About this exercise
Please copy each line below that contains the word "laundry".

Dataset entries
== Segment start ==
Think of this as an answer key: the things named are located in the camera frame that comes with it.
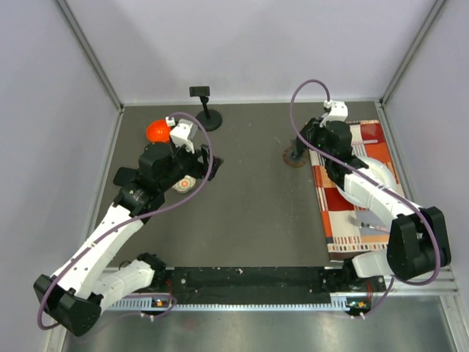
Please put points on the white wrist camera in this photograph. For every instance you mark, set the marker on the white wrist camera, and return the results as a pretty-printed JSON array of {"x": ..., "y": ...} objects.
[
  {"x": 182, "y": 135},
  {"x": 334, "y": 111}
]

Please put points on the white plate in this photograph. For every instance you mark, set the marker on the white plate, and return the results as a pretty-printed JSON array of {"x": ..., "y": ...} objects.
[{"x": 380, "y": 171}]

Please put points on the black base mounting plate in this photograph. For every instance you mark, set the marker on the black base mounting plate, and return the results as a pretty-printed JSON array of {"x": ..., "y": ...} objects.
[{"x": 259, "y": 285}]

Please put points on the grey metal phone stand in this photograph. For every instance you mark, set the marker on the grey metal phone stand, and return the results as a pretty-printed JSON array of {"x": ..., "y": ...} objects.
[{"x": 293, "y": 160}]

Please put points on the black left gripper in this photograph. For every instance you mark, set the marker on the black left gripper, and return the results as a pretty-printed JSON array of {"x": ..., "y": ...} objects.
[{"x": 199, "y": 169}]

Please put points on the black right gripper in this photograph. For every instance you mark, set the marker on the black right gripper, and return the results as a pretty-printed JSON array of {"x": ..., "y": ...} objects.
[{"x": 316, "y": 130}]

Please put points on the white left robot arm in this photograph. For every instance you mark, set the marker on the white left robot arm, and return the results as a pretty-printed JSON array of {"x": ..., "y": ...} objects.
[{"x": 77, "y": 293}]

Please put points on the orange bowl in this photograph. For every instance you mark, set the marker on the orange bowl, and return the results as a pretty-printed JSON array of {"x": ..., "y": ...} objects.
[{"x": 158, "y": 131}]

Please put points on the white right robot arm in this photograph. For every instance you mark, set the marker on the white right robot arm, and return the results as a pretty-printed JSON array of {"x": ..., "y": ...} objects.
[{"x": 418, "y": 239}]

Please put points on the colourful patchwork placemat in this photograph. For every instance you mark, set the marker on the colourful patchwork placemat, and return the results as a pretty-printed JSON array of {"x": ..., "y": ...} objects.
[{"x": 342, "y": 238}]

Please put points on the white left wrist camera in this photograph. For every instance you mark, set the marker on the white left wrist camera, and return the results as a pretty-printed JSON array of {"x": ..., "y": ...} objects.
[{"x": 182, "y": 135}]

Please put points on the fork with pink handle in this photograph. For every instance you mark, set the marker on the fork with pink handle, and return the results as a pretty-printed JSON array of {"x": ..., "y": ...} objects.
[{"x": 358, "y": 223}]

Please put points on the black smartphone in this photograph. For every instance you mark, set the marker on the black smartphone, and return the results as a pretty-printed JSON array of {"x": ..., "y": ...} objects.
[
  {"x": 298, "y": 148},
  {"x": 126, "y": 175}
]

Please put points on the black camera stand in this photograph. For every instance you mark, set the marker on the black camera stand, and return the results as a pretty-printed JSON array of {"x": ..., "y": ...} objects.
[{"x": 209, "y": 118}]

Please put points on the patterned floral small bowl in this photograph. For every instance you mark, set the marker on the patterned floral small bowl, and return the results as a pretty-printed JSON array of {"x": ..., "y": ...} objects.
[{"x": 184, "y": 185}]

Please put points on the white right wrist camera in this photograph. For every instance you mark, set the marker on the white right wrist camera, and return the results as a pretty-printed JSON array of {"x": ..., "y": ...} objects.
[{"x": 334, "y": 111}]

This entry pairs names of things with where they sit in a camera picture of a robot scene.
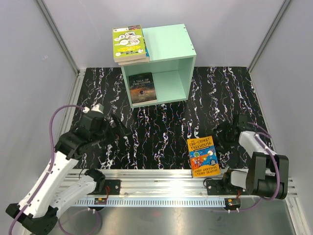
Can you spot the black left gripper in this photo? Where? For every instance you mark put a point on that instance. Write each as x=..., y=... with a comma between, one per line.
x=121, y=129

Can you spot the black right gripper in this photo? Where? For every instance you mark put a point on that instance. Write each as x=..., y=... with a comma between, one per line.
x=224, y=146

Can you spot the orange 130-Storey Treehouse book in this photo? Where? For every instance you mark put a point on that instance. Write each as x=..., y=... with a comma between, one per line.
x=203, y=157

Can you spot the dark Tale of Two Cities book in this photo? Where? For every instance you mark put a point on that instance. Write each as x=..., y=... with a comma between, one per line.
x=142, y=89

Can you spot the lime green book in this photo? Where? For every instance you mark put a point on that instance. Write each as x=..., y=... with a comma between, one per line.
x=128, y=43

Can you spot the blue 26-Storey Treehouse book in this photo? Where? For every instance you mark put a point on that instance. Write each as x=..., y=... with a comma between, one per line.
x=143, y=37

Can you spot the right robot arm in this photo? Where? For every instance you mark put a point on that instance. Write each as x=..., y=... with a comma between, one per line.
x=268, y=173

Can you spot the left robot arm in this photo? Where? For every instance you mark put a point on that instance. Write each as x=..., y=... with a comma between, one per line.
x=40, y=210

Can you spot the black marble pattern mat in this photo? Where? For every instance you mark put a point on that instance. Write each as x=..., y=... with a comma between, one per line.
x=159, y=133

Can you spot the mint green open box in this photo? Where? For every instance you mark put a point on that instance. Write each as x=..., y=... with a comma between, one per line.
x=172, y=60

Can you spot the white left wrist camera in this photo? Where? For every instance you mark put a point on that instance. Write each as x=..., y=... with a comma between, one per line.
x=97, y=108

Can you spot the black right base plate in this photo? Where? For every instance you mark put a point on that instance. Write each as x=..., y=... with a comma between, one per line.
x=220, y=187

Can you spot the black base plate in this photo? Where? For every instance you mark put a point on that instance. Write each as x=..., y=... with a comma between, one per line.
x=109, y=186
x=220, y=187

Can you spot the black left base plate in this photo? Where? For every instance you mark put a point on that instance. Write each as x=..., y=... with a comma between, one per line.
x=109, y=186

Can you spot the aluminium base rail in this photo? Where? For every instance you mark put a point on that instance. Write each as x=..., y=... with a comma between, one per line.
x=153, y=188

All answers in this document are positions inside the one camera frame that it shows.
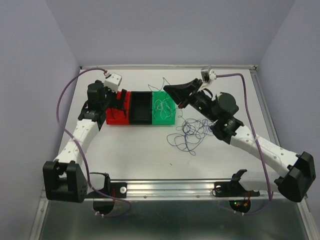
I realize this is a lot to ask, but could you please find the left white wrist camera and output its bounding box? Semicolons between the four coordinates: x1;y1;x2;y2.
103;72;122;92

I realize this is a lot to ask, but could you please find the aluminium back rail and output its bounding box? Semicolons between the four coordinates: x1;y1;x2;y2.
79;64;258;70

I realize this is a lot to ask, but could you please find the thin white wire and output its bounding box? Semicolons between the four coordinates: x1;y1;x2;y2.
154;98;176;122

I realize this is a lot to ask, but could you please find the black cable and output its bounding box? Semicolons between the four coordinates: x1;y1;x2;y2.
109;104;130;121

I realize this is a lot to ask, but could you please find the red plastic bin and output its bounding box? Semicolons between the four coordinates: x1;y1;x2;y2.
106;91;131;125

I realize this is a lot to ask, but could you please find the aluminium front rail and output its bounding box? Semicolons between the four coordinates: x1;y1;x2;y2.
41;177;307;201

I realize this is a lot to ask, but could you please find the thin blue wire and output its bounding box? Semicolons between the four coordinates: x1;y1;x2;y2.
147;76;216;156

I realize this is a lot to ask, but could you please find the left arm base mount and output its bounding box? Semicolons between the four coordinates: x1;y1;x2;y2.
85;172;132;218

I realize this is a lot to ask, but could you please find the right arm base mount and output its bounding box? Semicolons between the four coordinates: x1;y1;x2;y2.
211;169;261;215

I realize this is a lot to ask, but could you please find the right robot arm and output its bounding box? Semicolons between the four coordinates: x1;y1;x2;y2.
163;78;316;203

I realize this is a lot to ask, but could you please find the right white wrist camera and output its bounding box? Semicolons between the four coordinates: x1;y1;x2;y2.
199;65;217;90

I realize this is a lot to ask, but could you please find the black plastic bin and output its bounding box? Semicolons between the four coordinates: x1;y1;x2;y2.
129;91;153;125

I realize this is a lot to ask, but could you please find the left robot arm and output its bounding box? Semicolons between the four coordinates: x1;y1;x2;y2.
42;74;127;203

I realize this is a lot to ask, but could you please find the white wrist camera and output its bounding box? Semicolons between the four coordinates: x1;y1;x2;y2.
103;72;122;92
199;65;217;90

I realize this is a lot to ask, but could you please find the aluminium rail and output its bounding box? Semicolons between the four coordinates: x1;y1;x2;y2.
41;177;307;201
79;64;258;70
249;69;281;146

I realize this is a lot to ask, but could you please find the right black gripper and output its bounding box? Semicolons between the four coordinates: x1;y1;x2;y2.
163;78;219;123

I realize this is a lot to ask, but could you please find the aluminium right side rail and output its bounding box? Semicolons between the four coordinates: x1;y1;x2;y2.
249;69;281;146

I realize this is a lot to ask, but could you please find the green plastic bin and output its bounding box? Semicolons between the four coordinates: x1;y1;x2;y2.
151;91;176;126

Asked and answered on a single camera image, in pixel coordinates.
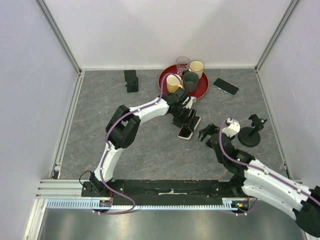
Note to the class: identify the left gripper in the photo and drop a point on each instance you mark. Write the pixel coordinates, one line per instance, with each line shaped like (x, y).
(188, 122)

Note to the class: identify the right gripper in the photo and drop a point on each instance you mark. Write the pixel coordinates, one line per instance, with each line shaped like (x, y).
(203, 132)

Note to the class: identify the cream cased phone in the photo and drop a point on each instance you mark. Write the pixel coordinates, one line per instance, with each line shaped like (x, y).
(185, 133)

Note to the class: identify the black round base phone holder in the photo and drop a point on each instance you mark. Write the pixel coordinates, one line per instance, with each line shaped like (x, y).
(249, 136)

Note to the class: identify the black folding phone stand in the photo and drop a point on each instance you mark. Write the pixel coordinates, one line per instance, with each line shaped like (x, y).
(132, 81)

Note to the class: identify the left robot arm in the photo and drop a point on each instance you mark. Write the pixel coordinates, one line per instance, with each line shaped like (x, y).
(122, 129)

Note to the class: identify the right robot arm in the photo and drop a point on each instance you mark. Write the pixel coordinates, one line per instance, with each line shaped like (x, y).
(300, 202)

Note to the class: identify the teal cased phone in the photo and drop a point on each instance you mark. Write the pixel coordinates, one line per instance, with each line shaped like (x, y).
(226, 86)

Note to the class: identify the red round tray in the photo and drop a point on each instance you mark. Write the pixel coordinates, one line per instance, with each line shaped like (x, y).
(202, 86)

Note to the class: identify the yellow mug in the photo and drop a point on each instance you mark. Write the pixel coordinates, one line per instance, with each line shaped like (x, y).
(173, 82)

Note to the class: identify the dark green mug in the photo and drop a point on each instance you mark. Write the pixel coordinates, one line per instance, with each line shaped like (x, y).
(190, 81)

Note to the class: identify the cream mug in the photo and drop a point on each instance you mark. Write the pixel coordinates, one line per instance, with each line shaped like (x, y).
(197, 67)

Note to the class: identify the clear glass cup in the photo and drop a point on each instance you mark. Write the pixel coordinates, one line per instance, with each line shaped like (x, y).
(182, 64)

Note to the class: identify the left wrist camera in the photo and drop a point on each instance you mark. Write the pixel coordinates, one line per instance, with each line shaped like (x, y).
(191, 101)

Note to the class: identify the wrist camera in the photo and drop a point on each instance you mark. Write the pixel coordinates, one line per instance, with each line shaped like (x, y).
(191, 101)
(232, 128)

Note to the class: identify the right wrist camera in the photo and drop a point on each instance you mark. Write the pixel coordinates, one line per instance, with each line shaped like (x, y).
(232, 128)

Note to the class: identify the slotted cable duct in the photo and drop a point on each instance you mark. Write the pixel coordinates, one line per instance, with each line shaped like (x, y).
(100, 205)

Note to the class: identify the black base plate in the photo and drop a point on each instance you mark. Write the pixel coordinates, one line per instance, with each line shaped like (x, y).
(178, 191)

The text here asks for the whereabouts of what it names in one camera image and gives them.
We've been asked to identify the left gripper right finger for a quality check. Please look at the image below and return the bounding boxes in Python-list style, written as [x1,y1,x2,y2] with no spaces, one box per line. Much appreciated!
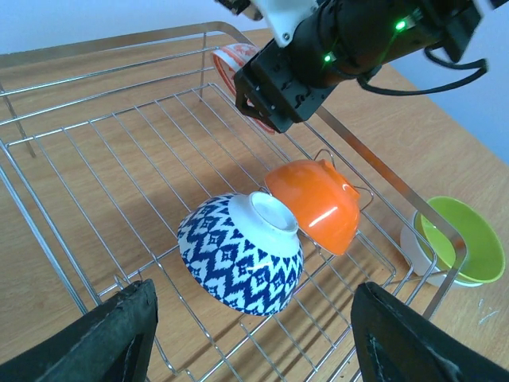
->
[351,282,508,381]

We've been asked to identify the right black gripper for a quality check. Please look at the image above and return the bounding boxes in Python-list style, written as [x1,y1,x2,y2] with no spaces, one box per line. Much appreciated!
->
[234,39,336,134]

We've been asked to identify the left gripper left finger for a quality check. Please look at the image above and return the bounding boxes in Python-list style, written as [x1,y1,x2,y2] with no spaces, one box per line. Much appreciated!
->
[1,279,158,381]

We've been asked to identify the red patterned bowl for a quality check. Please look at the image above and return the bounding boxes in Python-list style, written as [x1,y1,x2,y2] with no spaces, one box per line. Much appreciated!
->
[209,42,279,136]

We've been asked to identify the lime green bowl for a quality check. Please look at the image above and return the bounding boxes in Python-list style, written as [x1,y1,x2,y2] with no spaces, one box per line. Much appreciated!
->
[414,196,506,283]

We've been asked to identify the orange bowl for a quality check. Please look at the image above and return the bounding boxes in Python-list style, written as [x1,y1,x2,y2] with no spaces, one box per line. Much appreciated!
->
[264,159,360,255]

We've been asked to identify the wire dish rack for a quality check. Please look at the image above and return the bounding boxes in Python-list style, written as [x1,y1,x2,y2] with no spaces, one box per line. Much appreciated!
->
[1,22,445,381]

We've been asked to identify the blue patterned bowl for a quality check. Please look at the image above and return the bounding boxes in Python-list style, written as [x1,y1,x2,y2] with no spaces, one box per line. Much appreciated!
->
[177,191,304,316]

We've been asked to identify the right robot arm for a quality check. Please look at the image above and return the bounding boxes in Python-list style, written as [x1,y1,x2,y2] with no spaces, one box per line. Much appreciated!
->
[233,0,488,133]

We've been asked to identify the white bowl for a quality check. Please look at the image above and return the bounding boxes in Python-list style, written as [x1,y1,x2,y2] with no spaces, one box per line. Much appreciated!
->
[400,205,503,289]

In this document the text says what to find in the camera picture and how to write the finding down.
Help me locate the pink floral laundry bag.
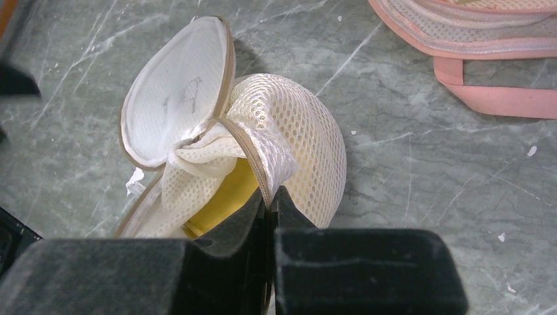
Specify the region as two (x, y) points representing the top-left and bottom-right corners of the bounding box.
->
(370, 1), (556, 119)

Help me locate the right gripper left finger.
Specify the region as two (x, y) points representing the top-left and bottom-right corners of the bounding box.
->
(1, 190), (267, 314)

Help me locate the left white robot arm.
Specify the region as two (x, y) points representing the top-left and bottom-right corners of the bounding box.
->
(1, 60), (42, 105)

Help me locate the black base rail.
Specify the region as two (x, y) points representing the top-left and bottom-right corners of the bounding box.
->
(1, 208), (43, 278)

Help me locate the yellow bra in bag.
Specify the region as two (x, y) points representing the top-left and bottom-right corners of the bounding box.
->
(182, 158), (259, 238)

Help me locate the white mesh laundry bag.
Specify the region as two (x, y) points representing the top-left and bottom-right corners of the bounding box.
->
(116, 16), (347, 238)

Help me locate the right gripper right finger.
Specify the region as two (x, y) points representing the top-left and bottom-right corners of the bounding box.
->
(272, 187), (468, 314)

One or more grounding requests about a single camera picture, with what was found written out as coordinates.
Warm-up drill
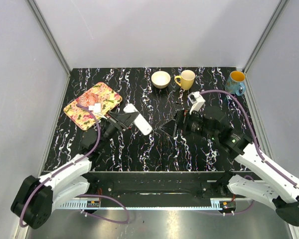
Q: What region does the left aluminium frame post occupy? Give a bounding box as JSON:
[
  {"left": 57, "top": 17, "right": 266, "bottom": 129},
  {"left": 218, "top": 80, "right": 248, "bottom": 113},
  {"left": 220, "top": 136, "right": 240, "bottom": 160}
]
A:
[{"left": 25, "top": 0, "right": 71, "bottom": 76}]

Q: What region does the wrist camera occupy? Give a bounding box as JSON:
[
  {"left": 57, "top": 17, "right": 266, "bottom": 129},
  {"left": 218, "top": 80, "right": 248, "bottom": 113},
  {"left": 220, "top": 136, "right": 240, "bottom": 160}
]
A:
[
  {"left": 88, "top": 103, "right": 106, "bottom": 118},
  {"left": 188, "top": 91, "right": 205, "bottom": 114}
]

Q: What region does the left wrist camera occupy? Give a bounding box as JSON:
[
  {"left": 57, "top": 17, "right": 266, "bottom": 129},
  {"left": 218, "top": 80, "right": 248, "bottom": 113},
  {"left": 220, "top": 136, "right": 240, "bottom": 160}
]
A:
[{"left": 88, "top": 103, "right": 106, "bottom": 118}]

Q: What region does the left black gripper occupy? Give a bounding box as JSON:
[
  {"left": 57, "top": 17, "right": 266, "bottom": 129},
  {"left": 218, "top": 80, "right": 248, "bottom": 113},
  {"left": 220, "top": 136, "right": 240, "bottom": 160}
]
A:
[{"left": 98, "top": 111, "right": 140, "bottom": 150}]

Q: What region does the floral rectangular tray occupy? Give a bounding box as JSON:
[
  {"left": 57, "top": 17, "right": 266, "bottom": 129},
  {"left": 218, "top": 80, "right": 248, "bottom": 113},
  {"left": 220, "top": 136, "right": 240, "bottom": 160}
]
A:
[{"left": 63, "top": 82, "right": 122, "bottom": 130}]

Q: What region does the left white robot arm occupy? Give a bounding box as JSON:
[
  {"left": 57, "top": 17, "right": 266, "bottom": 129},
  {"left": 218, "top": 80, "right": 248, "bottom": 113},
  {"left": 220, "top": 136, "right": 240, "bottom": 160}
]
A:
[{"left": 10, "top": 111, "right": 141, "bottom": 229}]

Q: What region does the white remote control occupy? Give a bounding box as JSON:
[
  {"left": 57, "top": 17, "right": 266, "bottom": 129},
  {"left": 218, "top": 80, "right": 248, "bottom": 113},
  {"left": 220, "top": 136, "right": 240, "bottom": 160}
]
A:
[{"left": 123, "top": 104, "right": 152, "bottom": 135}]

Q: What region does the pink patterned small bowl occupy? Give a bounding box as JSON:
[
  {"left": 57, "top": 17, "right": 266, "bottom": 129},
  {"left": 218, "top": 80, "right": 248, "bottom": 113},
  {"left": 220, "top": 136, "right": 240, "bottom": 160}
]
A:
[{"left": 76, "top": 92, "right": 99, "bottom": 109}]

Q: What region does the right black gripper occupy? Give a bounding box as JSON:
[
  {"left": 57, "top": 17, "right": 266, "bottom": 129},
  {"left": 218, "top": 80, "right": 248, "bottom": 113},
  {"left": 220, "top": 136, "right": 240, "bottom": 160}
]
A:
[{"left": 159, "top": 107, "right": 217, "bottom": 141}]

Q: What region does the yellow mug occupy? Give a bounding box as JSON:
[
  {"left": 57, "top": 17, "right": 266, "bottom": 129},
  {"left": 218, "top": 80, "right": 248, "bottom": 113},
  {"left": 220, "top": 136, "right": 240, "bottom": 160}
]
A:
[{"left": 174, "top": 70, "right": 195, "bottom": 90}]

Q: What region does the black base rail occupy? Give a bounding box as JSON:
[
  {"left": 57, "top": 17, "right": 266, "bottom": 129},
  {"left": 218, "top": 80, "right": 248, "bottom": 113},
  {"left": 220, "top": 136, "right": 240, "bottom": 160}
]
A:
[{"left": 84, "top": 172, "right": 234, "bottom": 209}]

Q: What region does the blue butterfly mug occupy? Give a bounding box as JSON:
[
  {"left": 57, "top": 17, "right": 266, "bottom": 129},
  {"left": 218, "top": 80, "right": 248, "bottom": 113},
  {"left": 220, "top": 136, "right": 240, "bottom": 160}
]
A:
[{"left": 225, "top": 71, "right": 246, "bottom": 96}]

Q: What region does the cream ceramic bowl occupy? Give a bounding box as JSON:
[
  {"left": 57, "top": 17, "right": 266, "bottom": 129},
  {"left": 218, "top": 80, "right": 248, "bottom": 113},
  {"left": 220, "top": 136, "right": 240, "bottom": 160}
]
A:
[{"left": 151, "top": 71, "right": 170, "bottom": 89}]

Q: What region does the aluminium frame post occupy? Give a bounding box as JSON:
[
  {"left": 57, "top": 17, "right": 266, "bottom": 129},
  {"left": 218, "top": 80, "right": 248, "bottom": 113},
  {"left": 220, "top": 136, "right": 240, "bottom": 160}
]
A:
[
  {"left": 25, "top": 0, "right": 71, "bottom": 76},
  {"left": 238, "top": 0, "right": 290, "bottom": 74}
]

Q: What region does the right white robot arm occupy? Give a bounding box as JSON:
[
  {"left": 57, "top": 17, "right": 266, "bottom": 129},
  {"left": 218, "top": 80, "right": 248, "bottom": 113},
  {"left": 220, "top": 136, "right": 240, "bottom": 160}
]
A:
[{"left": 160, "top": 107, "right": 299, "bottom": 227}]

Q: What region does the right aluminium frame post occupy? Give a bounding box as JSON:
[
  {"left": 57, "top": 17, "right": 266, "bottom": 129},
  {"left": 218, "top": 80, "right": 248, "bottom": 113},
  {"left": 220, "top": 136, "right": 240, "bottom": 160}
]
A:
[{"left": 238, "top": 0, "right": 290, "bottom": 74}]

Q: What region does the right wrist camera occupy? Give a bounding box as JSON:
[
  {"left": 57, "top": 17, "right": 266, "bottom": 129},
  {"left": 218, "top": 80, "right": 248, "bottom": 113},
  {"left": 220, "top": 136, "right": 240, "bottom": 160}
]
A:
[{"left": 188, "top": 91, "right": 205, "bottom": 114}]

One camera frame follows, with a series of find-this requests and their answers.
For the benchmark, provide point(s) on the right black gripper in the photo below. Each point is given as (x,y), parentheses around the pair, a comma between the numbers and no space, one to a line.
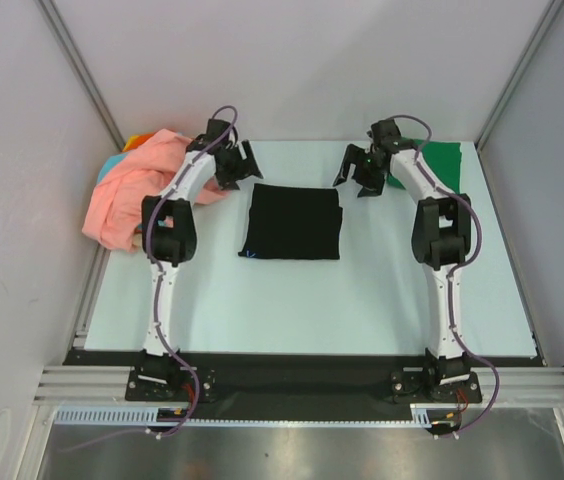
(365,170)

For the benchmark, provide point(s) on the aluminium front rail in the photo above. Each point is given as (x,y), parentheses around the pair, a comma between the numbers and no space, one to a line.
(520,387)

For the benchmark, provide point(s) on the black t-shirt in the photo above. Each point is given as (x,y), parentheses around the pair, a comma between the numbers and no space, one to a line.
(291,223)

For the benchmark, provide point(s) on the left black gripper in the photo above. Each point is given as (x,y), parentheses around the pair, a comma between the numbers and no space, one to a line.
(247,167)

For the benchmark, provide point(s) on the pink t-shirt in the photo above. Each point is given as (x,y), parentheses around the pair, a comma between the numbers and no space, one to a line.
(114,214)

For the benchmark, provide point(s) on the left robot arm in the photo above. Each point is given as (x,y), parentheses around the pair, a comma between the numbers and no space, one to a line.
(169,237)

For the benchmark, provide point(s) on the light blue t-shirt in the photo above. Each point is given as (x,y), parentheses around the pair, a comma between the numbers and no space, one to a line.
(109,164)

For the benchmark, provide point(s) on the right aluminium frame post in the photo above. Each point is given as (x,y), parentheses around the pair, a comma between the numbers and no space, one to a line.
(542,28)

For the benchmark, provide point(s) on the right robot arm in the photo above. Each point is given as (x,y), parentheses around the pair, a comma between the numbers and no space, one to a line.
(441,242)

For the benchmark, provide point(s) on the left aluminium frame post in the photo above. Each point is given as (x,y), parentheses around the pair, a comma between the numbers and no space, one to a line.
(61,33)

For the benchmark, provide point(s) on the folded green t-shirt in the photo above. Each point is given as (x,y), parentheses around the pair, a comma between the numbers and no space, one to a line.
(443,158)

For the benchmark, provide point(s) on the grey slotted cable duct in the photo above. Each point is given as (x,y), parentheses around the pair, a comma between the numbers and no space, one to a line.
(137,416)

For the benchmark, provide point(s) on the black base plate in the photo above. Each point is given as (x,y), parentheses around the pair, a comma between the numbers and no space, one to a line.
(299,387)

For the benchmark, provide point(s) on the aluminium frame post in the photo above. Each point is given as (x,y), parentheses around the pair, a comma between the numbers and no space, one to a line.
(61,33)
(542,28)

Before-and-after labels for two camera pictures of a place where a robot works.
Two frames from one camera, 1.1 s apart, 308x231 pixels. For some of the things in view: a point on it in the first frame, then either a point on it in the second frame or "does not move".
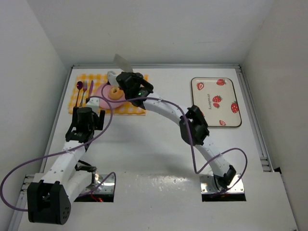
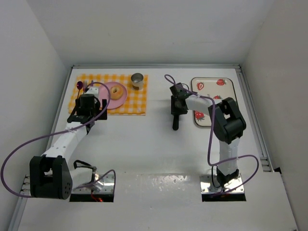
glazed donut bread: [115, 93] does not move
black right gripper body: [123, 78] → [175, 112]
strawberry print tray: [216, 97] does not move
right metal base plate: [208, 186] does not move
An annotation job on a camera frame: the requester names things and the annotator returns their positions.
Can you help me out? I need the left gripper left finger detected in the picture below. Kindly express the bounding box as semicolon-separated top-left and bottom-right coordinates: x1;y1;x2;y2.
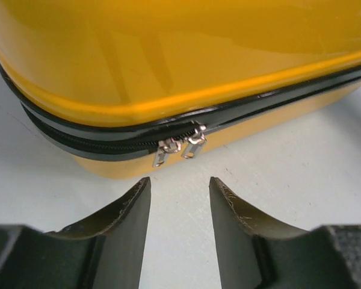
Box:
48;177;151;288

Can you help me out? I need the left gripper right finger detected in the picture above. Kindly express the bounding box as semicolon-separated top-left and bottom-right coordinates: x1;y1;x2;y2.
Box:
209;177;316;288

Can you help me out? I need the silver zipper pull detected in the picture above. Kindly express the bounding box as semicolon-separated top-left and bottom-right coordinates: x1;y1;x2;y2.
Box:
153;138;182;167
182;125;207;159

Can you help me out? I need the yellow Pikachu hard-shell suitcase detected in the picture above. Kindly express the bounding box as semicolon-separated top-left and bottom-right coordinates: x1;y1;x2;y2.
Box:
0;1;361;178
== Segment end ==
Solution below
Help me locate the pink floral laundry bag.
Help me locate the white mesh laundry bag.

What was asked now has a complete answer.